Task brief: Write out the data exactly, please, and omit the pictures.

=== Dataset entries ===

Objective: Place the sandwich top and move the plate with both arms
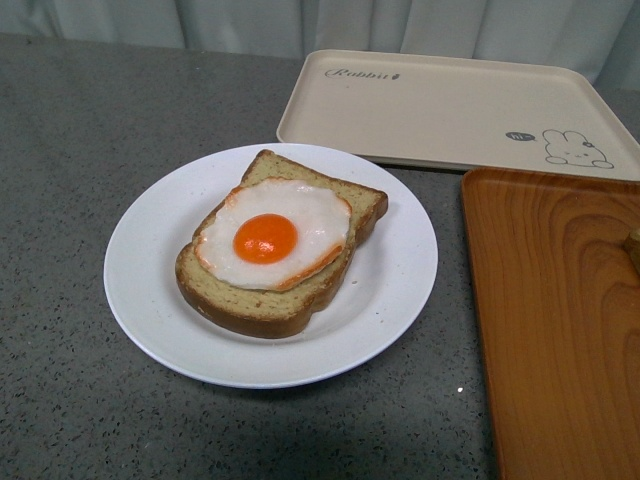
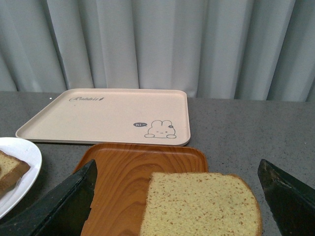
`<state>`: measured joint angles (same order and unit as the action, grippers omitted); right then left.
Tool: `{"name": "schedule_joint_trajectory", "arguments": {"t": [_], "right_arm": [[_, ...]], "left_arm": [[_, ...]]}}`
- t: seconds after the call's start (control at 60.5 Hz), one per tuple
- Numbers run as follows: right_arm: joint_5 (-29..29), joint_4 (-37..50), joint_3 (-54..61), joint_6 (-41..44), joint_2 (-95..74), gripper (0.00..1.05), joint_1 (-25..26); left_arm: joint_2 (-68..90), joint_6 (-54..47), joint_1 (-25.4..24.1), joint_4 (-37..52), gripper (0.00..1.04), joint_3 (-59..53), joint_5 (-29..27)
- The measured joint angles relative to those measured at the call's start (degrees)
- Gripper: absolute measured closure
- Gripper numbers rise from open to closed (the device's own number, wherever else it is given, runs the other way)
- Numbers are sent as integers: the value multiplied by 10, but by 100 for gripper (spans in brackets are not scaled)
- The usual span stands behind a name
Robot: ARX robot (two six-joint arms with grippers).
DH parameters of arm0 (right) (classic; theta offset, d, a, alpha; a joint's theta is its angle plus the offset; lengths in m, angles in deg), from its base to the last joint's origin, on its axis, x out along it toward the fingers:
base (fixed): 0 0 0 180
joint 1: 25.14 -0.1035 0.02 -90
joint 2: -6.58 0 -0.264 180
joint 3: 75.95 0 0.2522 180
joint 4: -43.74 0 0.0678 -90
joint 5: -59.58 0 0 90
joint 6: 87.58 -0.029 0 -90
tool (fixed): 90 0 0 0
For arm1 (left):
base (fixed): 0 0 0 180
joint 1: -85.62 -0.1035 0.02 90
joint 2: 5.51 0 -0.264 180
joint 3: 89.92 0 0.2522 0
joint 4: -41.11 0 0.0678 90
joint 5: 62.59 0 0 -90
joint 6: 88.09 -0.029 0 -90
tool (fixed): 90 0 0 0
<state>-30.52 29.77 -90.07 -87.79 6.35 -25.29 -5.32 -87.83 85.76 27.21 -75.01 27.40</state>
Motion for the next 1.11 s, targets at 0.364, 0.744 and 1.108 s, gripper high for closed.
{"name": "schedule_joint_trajectory", "arguments": {"t": [0.364,0.744,1.108], "right_arm": [[0,0,0,0,0,9,0],[0,0,0,0,0,9,0],[0,0,0,0,0,9,0]], "left_arm": [[0,0,0,0,6,0,0],[0,0,0,0,6,0,0],[0,0,0,0,6,0,0]]}}
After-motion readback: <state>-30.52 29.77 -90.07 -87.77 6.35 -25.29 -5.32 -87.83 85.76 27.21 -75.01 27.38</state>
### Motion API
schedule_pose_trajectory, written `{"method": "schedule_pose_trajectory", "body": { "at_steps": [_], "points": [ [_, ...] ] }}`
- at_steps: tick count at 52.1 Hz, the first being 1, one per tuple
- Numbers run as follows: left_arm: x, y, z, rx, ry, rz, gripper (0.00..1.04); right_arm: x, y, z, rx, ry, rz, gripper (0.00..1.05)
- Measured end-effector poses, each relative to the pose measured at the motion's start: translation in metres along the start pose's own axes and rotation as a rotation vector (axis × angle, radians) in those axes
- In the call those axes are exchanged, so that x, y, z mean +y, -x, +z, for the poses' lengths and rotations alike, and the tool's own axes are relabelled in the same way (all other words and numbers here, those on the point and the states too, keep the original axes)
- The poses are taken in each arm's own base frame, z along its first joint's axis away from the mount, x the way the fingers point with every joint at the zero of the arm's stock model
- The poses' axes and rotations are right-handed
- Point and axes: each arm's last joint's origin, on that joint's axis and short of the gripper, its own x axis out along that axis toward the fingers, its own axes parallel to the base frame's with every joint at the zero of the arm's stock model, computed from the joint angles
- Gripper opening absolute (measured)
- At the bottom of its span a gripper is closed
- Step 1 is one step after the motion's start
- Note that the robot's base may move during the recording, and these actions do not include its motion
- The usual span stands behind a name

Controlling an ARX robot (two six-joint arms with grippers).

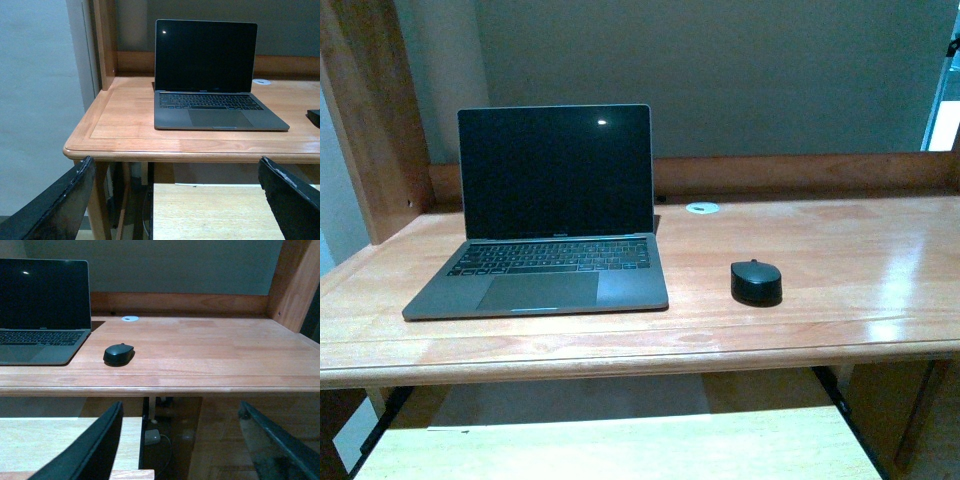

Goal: Place mouse

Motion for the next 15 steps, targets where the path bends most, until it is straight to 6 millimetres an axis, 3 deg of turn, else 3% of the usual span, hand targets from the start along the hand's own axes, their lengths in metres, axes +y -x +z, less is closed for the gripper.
{"method": "schedule_pose_trajectory", "body": {
  "at_steps": [4, 6, 15],
  "points": [
    [0.0000, 0.0000, 0.0000, 0.000, 0.000, 0.000, 0.98, 0.0000, 0.0000, 0.0000, 0.000, 0.000, 0.000, 0.96],
    [0.0000, 0.0000, 0.0000, 0.000, 0.000, 0.000, 0.98, 0.0000, 0.0000, 0.0000, 0.000, 0.000, 0.000, 1.00],
    [0.0000, 0.0000, 0.0000, 0.000, 0.000, 0.000, 0.98, 0.0000, 0.0000, 0.0000, 0.000, 0.000, 0.000, 0.98]
  ]
}}
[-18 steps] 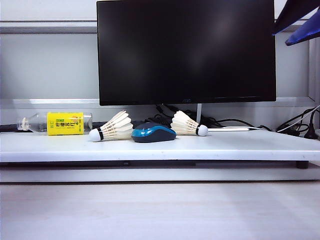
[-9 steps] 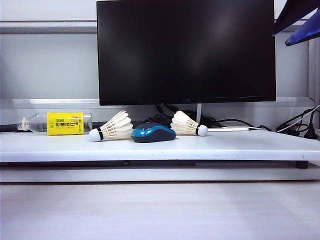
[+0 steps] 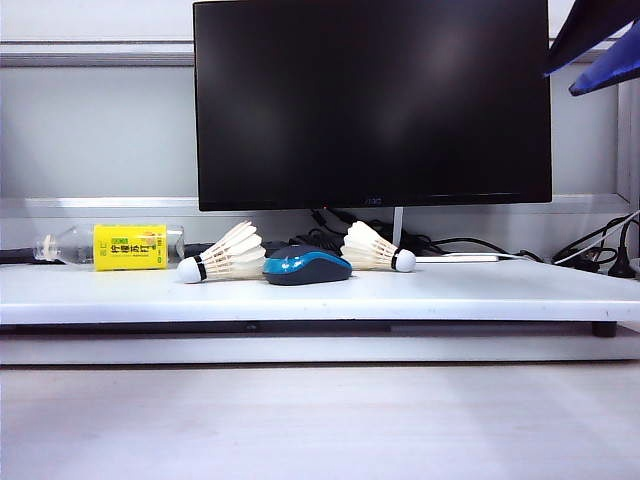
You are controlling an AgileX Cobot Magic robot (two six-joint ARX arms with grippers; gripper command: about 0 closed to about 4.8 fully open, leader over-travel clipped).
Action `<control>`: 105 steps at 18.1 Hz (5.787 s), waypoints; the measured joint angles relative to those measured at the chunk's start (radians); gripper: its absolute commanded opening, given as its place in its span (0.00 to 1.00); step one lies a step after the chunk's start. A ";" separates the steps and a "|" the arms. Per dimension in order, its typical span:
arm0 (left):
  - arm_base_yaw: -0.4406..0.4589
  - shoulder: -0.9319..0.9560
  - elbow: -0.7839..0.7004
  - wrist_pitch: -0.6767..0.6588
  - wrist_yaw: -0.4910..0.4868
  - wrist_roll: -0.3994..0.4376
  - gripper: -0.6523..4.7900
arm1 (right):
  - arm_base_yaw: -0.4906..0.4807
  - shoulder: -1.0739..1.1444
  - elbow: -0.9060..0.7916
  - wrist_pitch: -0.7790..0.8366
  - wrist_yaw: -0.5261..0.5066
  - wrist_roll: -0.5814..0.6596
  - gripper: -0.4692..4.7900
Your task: Stack the badminton balls on the table vertically.
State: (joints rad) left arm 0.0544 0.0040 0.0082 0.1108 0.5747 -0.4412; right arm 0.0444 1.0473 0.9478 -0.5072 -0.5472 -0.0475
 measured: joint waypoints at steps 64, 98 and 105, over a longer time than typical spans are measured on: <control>-0.436 1.000 0.768 -0.646 -0.179 0.718 0.79 | 0.211 0.935 0.618 -0.002 0.108 -0.582 0.43; -0.436 1.000 0.768 -0.692 -0.220 0.718 0.79 | 0.211 1.015 0.628 0.124 0.214 -0.521 0.31; -0.436 1.000 0.768 -0.692 -0.220 0.718 0.79 | 0.211 0.982 0.774 -0.326 0.282 -0.506 0.31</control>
State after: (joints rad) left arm -0.3817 1.0039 0.7757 -0.5812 0.3550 0.2764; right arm 0.2554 2.0289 1.7218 -0.8330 -0.2649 -0.5537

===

Completed task:
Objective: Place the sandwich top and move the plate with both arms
`<state>`: measured joint angles (same order and unit as the action, grippers omitted); right then left.
Tool: `{"name": "schedule_joint_trajectory", "arguments": {"t": [_], "right_arm": [[_, ...]], "left_arm": [[_, ...]]}}`
- t: seconds after the call's start (control at 60.5 Hz), one per tuple
- Numbers run as follows: right_arm: joint_5 (-29..29), joint_4 (-37..50), joint_3 (-54..61), joint_6 (-41..44), joint_2 (-95..74), gripper (0.00..1.05), joint_1 (-25..26); left_arm: joint_2 (-68..90), joint_6 (-54..47), joint_1 (-25.4..24.1), joint_4 (-37..52), gripper (0.00..1.04), joint_3 (-59..53), joint_5 (-29..27)
- The measured joint angles relative to those measured at the call's start (degrees)
- Gripper: absolute measured closure
- Gripper numbers rise from open to closed (the device's own number, wherever else it is given, runs the other way)
- Numbers are sent as integers: the value multiplied by 10, but by 100 for gripper (spans in brackets are not scaled)
- The usual span stands behind a name
Robot: ARX robot (two six-joint arms with grippers).
DH parameters of arm0 (right) (classic; theta offset, d, a, alpha; a joint's theta is its angle plus the offset; lengths in m, angles in deg), from its base to the last joint's origin, on its axis, x out along it toward the fingers:
base (fixed): 0 0 0 180
joint 1: 25.14 -0.1035 0.02 -90
joint 2: -6.58 0 -0.264 180
joint 3: 75.95 0 0.2522 180
joint 4: -43.74 0 0.0678 -90
joint 5: -59.58 0 0 90
joint 6: 87.58 -0.029 0 -90
tool (fixed): 90 0 0 0
For arm1 (left):
base (fixed): 0 0 0 180
joint 1: -85.62 -0.1035 0.02 90
joint 2: 5.51 0 -0.264 180
joint 3: 89.92 0 0.2522 0
joint 4: -41.11 0 0.0678 90
joint 5: 62.59 0 0 -90
joint 6: 88.09 -0.029 0 -90
tool (fixed): 90 0 0 0
<state>-30.52 29.77 -90.07 -87.79 6.35 -25.29 -5.32 -87.83 85.76 27.21 -75.01 27.40</state>
Motion for the next 1.11 s, targets at 0.364, 0.744 and 1.108 s, gripper high for closed.
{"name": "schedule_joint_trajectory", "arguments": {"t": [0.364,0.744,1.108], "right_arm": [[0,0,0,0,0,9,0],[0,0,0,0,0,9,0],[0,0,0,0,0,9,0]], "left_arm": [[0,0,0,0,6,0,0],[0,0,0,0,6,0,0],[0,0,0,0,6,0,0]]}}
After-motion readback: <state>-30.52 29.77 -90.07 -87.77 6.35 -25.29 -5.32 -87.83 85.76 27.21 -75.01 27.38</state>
### Motion API
schedule_pose_trajectory, written `{"method": "schedule_pose_trajectory", "body": { "at_steps": [_], "points": [ [_, ...] ] }}`
- at_steps: tick count at 52.1 Hz, the first being 1, one per tuple
- Numbers run as follows: left_arm: x, y, z, rx, ry, rz, gripper (0.00..1.04); right_arm: x, y, z, rx, ry, rz, gripper (0.00..1.05)
- Measured end-effector poses, each relative to the pose measured at the motion's start: translation in metres along the start pose's own axes and rotation as a rotation vector (axis × angle, radians) in those axes
- In the call those axes are exchanged, so that x, y, z mean +y, -x, +z, for the poses' lengths and rotations alike, and the tool's own axes are relabelled in the same way (all other words and numbers here, those on the point and the states too, keep the original axes)
- The poses are taken in each arm's own base frame, z along its first joint's axis away from the mount, x the way the fingers point with every joint at the zero of the arm's stock model
- The poses' axes and rotations are right-handed
- Point and axes: each arm's last joint's origin, on that joint's axis and short of the gripper, its own x axis out along that axis toward the fingers, its own axes parallel to the base frame's with every joint at the zero of the arm's stock model, computed from the joint angles
- Gripper opening absolute (measured)
- At the bottom of its span a gripper is closed
- Step 1 is one step after the motion's start
- Note that the robot's base may move during the recording, and these actions do not include its motion
- The usual span stands behind a name

Controlling an ARX robot (two six-joint arms with grippers).


Goal: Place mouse

Motion for the next 15 steps, targets where the path bends most, until it is straight to 6 millimetres an axis, 3 deg of turn, else 3% of the usual span, hand targets from the start along the hand's own axes, their lengths in metres, axes +y -x +z, less is closed for the gripper.
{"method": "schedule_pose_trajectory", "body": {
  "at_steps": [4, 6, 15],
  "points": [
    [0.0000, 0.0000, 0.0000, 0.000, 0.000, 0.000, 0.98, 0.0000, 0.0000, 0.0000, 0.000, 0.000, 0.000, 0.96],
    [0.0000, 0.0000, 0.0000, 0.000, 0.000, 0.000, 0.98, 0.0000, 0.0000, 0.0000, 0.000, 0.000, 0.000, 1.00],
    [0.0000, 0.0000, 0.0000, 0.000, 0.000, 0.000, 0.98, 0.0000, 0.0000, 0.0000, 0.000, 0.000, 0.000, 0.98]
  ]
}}
[-18 steps] 
[-9 steps] 
[+0 steps] 
You are controlling an AgileX Cobot Magic robot (two six-joint ARX arms with grippers; gripper command: about 0 closed to about 4.8 fully open, leader over-travel clipped).
Action `<control>`: 105 steps at 18.1 Hz (5.787 s), waypoints; the measured joint angles relative to those measured at the chunk's start (radians); gripper: its absolute commanded opening, given as its place in its span (0.00 to 1.00); step one lies a step after the chunk's start. A ";" separates the steps and a "|" the arms. Per dimension in order, its typical span:
arm0 (left):
  - arm_base_yaw: -0.4406..0.4589
  - shoulder: -0.9319..0.9560
  - elbow: -0.7839..0.7004
  - wrist_pitch: -0.6767..0.6588
  - wrist_yaw: -0.4910..0.4868
  - wrist_roll: -0.3994..0.4376
  - gripper: -0.6523..4.7900
arm1 (right):
  - arm_base_yaw: -0.4906..0.4807
  - shoulder: -1.0739..1.1444
  - elbow: -0.9060..0.7916
  - wrist_pitch: -0.7790..0.8366
  - wrist_yaw: -0.5261..0.5066
  - wrist_roll: -0.5814..0.6596
  - gripper: -0.4692..4.7900
Your task: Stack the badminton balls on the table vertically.
State: (joints rad) left arm 0.0544 0.0040 0.0082 0.1108 0.5747 -0.4412; right arm 0.0444 1.0473 0.9478 -0.5072 -0.5472 -0.0475
 measured: joint waypoints at steps 64, 98 and 105, over a longer time than typical spans are measured on: <control>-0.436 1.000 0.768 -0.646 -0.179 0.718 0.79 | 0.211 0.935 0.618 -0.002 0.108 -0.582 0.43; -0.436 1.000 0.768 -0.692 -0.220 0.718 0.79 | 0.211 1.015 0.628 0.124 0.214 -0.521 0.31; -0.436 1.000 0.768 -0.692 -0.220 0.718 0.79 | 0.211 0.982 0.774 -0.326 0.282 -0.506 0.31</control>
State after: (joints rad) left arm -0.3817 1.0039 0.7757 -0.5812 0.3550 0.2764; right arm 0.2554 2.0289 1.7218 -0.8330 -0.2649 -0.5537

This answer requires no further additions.